Before you can define fit for purpose you have to define costs, time and situation/location.
The last is probably the most important, parts fit for purpose on a sprawling garden railway may not be for a depot layout where the model is the main focal point, for simplicity we'll stick with the latter.
Time is the big killer, people like to spend two hours fettling and cleaning up castings. I don't get that, especially when the issue was caused by someone else. If your chimney has been cast correctly and quality controlled then you would have spent maybe 20-30 mins cleaning it up; I've had cast chimneys that have been cast so well they take half that time, even more annoyingly, they've come from kits far cheaper than those cast poorly. To my mind that's 90 minutes of my time wasted resolving someone else's shoddy work, I'd rather spend that time doing something more important.
Cost, you paid for these parts in the first place, if they're not fit then you have to buy more or spend more time/money sorting what you do have.
Being pro does have an impact your time, but in all honesty you're on someone else's clock, it's their money you're wasting, rightly or wrongly I can't abide that. I feel you have a duty of care to ensure the clients money is well spent and he get's value for money, yes it's a shockingly poor business model.

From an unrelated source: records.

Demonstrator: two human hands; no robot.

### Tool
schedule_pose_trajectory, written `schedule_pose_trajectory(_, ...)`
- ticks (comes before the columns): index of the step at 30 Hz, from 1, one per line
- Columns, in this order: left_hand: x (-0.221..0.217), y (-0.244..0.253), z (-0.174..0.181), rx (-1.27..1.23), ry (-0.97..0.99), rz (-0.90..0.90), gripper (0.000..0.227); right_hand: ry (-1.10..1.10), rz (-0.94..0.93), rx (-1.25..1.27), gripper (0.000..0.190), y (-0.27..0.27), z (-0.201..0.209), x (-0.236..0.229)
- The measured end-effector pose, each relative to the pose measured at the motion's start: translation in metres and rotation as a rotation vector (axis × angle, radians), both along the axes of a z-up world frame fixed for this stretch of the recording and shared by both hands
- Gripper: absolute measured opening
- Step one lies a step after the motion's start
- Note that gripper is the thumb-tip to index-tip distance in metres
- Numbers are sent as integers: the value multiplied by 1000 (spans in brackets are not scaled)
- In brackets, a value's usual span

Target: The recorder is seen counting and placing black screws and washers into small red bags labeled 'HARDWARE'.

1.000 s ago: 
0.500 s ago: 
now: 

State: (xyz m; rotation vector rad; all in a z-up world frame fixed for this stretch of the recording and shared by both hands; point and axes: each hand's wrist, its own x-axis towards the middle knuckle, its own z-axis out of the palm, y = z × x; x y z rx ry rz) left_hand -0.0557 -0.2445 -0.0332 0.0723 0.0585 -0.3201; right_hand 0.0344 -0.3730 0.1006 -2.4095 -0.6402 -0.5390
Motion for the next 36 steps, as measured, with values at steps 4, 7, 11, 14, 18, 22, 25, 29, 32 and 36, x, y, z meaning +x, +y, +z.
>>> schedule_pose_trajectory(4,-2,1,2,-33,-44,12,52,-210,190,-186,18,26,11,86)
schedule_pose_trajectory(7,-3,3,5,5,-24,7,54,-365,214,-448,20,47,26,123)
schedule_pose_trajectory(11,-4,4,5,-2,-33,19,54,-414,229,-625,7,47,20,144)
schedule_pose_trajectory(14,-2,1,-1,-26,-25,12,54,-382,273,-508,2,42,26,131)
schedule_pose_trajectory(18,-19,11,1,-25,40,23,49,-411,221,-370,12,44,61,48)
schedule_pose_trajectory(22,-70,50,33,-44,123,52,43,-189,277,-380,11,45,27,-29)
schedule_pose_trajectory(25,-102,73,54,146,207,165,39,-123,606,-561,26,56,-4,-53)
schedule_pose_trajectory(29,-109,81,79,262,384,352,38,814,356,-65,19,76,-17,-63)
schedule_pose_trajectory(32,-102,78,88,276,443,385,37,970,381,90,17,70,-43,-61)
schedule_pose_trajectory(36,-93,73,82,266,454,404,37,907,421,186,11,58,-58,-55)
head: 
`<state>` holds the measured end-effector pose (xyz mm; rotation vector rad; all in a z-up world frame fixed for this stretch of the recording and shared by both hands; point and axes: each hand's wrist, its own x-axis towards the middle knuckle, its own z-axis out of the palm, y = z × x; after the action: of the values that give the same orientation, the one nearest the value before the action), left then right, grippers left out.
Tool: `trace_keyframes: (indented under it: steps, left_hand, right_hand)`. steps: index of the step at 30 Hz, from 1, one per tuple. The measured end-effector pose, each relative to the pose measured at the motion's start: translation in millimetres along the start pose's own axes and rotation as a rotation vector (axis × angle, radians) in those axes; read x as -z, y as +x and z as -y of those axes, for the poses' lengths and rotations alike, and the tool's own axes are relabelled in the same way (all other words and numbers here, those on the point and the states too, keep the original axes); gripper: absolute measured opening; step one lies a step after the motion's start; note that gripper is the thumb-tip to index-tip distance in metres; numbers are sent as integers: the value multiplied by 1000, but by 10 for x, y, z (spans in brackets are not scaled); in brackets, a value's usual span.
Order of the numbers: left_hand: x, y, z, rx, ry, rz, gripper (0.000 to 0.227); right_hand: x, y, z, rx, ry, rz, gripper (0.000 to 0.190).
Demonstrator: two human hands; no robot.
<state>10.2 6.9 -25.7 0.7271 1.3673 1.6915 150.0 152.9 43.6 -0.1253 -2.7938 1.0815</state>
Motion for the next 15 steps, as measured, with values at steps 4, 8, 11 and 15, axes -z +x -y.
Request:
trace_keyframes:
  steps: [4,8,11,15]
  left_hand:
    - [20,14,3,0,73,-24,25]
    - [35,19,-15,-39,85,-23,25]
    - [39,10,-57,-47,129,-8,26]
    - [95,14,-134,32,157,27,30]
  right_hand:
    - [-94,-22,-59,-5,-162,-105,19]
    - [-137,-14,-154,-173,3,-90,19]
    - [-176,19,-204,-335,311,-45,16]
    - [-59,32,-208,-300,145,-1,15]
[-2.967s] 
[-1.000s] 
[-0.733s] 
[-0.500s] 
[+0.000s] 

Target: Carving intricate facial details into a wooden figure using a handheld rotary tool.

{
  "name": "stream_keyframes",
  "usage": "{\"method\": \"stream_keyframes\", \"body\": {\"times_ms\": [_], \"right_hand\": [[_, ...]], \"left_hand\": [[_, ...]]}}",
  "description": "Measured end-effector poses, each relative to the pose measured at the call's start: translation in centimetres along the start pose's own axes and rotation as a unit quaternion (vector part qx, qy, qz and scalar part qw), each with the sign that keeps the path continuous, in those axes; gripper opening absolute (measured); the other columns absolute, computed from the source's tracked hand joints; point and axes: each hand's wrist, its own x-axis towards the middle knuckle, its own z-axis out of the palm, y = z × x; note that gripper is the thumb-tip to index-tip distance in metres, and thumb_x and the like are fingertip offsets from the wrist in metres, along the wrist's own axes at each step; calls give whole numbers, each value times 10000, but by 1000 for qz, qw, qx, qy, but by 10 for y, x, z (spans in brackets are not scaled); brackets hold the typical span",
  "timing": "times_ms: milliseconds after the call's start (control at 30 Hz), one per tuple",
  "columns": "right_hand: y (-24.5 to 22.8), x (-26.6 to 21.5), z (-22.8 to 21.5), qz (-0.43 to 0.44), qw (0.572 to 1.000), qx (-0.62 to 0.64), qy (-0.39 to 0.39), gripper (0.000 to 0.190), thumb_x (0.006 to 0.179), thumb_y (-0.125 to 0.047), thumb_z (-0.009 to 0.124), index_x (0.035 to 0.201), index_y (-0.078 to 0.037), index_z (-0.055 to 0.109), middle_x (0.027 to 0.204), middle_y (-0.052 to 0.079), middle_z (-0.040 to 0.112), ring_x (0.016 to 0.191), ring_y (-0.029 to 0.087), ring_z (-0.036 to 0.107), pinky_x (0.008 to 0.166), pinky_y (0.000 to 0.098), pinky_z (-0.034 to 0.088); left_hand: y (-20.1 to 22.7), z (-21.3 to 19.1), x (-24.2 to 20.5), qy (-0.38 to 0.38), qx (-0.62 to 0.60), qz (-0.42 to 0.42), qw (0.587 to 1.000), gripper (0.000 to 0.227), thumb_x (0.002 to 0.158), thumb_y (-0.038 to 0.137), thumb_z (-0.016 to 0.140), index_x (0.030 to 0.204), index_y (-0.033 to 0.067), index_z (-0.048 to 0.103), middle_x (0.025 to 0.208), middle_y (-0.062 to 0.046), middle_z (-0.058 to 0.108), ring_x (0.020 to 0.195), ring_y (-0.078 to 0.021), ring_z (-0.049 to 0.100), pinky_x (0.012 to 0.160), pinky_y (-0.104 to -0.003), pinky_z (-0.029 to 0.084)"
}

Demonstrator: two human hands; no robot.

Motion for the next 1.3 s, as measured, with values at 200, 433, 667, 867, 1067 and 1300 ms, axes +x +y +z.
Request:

Lets say the hourly rate is £20/hr (that's a fair middle of the ground rate) then you're fettling of the chimney cost the client £40, you can buy a 3rd party one that is cast correctly for what? £10 then half an hour to clean and fit, total cost is £20, half of the cost of cleaning the poorly cast one.
Put another way, you just saved the client £20, better yet you just saved yourself 90 minutes which you can either spend on the model doing something more productive or go down the pub earlier; that works for pro or hobbyist. That's just one chimney, now multiply that by all the other castings in the box.
By unfit I mean something like this and I fully accept I may be in a majority of one.
On the left all the oil lines are merged and riddled with flash and the oil pots malformed with poor lugs and fixing detail.
On the right we have the valve chest covers at the front between the frame extensions (primary viewing eye catching focal point) and the bearing cups for the bogie, the cups are not round and if turned would then be undersized. The covers have a split line right across the faced and deformed rims, the time spent cleaning them up would be better spent starting again and turning new ones up....but why should you, you paid good cash for this, why should you spend your time sorting this out?
If you were forced to use those parts and had to clean them up (cut all the oil lines off, redrill and fit new ones and clean the pots) then you're easily looking at four, maybe six hours work; that's one of those really difficult conversations you end up having with clients.
Conversely here's a crop of the tender from the same kit, those handbrake and water scoop up stands were perfect, five minutes to clean up, I opted to remove the handles, drill and fit nickel silver wire as it's more robust that the cast brass and the brass ones were a bit oval in cross section. Same for the intermediate buffers, these are good castings, fit for purpose from workable moulds and acceptable quality control.